-- Data below follows --
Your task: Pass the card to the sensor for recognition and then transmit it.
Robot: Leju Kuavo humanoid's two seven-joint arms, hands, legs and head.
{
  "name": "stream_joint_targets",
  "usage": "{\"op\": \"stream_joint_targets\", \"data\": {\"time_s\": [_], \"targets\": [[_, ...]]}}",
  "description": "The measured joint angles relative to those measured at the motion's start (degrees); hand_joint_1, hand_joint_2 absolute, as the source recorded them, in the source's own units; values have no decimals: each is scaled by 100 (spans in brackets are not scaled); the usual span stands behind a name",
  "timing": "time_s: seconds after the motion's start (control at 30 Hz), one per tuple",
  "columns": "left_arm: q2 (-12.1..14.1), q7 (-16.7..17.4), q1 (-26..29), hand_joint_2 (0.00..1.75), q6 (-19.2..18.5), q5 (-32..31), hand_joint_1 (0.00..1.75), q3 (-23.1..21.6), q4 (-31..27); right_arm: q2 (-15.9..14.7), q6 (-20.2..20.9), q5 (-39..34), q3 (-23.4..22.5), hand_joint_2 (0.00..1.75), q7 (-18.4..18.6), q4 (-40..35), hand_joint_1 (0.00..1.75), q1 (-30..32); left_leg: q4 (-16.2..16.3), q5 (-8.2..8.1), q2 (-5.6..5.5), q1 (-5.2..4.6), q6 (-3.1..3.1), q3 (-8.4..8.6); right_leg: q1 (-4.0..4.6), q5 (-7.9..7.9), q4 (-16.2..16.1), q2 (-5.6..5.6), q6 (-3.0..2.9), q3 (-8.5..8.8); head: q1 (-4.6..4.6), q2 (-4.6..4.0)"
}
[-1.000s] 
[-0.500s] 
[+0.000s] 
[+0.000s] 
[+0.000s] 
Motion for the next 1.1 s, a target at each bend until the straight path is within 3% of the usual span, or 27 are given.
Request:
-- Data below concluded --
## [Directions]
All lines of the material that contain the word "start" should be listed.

## [Response]
  "description": "The measured joint angles relative to those measured at the motion's start (degrees); hand_joint_1, hand_joint_2 absolute, as the source recorded them, in the source's own units; values have no decimals: each is scaled by 100 (spans in brackets are not scaled); the usual span stands behind a name",
  "timing": "time_s: seconds after the motion's start (control at 30 Hz), one per tuple",

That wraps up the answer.